Qué sabemos y qué no
Hay algunos aspectos bien establecidos. Sabemos que la actividad humana ha incrementado la concentración de ciertos tipos de aerosoles —industriales o de combustión— que, en conjunto, han producido un efecto de enfriamiento que ha compensado parcialmente el calentamiento causado por los gases de efecto invernadero en las últimas décadas.
Asimismo, algunos aerosoles naturales, como los procedentes del polvo del desierto o de ceniza volcánica, también afectan a la radiación y a los ecosistemas a diferentes escalas. Las tormentas de polvo del Sáhara, por ejemplo, alcanzan el océano Atlántico transportando nutrientes y partículas que impactan en la atmósfera como en los ecosistemas marinos.

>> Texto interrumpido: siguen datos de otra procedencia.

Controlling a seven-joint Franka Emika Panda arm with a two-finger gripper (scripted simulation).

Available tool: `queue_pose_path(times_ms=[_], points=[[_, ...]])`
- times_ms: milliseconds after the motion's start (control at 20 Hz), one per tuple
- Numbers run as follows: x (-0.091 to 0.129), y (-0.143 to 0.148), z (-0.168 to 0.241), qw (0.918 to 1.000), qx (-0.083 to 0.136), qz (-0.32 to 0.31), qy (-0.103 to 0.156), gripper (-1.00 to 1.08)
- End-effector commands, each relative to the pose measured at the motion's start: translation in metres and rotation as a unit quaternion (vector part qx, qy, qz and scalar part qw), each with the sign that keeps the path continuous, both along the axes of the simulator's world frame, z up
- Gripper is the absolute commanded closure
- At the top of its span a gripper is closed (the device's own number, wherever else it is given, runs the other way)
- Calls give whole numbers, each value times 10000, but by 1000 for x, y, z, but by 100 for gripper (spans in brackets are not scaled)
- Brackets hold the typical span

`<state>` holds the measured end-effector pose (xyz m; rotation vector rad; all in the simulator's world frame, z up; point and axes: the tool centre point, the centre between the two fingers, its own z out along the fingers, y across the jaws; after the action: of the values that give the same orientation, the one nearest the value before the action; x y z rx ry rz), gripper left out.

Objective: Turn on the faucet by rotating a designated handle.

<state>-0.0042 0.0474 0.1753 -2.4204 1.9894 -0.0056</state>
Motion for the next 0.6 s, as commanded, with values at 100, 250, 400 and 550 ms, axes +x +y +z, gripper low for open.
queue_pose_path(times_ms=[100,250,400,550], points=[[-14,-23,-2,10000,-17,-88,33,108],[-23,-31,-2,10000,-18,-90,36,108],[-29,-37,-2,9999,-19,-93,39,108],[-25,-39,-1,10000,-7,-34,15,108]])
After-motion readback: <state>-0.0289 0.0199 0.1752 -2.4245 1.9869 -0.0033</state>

Sin embargo, persisten grandes incertidumbres. Una de las principales es cuánto calentamiento oculto saldrá a la luz una vez que se reduzcan las emisiones de aerosoles. Mejorar la calidad del aire limpiará la atmósfera, pero podría revelar un calentamiento hasta ahora parcialmente contenido. La magnitud y la velocidad de este efecto son difíciles de prever, como advierte la European Geosciences Union.
La investigación actual
En la actualidad se desarrollan múltiples observaciones, experimentos y modelos para estudiar los aerosoles y su interacción con el sistema climático. En España, Barcelona Supercomputing Center (BSC) ha impulsado un programa muy avanzado para analizar estas partículas y su papel en la atmósfera. A escala global, diversas instituciones coordinan iniciativas complementarias:
- Satélites: misiones como MODIS, CALIPSO o el programa Copernicus de la Unión Europea ofrecen mapas globales de concentración, tamaño y perfiles verticales de aerosoles.

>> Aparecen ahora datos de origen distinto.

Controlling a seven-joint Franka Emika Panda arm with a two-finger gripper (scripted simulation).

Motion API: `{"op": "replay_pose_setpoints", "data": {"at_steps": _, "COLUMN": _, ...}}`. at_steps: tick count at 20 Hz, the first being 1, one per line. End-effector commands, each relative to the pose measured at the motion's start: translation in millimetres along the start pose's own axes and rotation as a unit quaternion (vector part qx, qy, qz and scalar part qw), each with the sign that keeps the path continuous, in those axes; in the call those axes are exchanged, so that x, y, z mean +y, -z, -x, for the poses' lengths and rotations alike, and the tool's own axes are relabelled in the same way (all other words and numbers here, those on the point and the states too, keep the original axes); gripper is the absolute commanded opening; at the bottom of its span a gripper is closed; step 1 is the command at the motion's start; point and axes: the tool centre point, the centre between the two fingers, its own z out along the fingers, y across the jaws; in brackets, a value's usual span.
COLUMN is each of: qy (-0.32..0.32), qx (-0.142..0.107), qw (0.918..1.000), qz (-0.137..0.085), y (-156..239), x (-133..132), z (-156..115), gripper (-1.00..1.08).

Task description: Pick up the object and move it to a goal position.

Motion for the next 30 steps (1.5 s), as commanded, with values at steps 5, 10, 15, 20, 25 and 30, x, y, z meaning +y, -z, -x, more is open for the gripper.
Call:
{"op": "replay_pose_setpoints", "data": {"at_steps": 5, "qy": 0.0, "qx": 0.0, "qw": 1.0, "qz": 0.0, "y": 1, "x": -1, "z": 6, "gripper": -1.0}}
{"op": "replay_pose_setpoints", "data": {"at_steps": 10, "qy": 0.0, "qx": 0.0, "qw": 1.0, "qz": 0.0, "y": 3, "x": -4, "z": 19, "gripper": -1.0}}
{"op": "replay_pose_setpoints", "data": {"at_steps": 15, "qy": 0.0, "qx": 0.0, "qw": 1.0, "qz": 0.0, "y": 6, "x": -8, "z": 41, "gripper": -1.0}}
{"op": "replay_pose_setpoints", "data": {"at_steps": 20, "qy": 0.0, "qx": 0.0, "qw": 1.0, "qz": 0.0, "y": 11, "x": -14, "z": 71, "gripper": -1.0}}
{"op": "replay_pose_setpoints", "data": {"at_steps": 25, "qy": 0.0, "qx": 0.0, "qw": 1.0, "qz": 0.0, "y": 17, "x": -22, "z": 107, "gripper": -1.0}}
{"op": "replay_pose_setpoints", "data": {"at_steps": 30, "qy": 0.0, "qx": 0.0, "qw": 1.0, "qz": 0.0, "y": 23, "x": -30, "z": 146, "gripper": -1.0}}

- Redes de observación en tierra: la red de fotómetros AERONET mide con gran precisión la columna de aerosoles, validando las observaciones satelitales y alimentando modelos.
- Campañas con aviones: proyectos con aeronaves de investigación o laboratorios de campo evalúan procesos físicos y químicos esenciales para comprender las interacciones aerosol-nube.
- Modelos climáticos: la comparación y asimilación de datos ayuda a reducir la incertidumbre, aunque los resultados aún varían según cómo se representen las interacciones entre aerosoles y nubes.
Para disminuir esas incertidumbres, se promueve una observación global más integrada, combinando redes satelitales y terrestres, mejorando algoritmos y estandarizando mediciones. Una iniciativa destacada es la Cooperativa Internacional para la Predicción de los Aerosoles (ICAP), un foro que reúne a centros de pronóstico, proveedores de datos de teledetección y desarrolladores de sistemas líderes, con el objetivo de compartir buenas prácticas y abordar los desafíos más urgentes.
También se están lanzando campañas de campo específicas para estudiar los procesos aerosol-nube en distintas regiones, así como modelos acoplados que incorporan observaciones para diagnosticar y reducir sesgos en la representación climática. Aunque las publicaciones científicas apuntan a avances significativos, las incertidumbres siguen lejos de resolverse por completo.
Entre la salud y el clima
En definitiva, los aerosoles plantean una tensión científica y política: reducirlos mejora la salud y protege los ecosistemas, pero al mismo tiempo pueden acelerar un calentamiento previamente amortiguado por su efecto de enfriamiento.
Según las conclusiones del IPCC y la Organización Mundial de la Salud —que ya en 2021 emitió una guía con los límites recomendados para las partículas de aerosoles—, la solución no pasa por retrasar la mejora de la calidad del aire, sino por acompañarla con reducciones rápidas y profundas de gases de efecto invernadero, reforzando la observación y la investigación para anticipar y gestionar los efectos climáticos regionales. Porque la fragilidad del sistema climático exige políticas integradas: un aire más limpio, menos carbono y, por supuesto, más ciencia.